Reproduce exactly the opening lines of the listing, stopping after the line that contains "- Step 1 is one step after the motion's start" and including it.

## RECORDED INFORMATION

#####

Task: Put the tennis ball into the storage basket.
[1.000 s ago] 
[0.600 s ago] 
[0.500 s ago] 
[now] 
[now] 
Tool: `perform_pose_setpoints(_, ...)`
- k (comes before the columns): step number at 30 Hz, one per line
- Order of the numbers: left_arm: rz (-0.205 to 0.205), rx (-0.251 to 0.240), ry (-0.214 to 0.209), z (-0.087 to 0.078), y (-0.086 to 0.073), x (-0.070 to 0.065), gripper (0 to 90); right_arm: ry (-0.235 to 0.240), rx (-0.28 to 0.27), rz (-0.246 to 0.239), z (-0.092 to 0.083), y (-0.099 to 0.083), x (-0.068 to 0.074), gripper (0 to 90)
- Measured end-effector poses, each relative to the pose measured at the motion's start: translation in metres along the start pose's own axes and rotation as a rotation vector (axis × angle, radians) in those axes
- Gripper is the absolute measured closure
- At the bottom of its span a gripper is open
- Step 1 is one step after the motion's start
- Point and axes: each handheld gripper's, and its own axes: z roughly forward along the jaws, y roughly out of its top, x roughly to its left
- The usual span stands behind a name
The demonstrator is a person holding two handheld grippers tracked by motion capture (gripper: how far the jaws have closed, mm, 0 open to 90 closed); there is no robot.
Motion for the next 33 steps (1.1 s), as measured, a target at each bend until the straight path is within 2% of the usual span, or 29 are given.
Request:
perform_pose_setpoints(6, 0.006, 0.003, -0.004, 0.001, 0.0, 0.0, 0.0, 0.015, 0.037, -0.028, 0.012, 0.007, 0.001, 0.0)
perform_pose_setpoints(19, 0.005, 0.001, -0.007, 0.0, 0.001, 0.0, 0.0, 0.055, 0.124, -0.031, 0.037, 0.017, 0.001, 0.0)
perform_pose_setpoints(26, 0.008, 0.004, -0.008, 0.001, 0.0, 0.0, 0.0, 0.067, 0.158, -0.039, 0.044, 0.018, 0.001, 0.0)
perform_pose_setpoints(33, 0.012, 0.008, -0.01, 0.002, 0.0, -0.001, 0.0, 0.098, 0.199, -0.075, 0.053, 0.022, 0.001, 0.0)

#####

## SOLUTION
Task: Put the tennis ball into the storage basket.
[1.000 s ago] 
[0.600 s ago] 
[0.500 s ago] 
[now] 
[now] 
Tool: `perform_pose_setpoints(_, ...)`
- k (comes before the columns): step number at 30 Hz, one per line
- Order of the numbers: left_arm: rz (-0.205 to 0.205), rx (-0.251 to 0.240), ry (-0.214 to 0.209), z (-0.087 to 0.078), y (-0.086 to 0.073), x (-0.070 to 0.065), gripper (0 to 90); right_arm: ry (-0.235 to 0.240), rx (-0.28 to 0.27), rz (-0.246 to 0.239), z (-0.092 to 0.083), y (-0.099 to 0.083), x (-0.068 to 0.074), gripper (0 to 90)
- Measured end-effector poses, each relative to the pose measured at the motion's start: translation in metres along the start pose's own axes and rotation as a rotation vector (axis × angle, radians) in those axes
- Gripper is the absolute measured closure
- At the bottom of its span a gripper is open
- Step 1 is one step after the motion's start

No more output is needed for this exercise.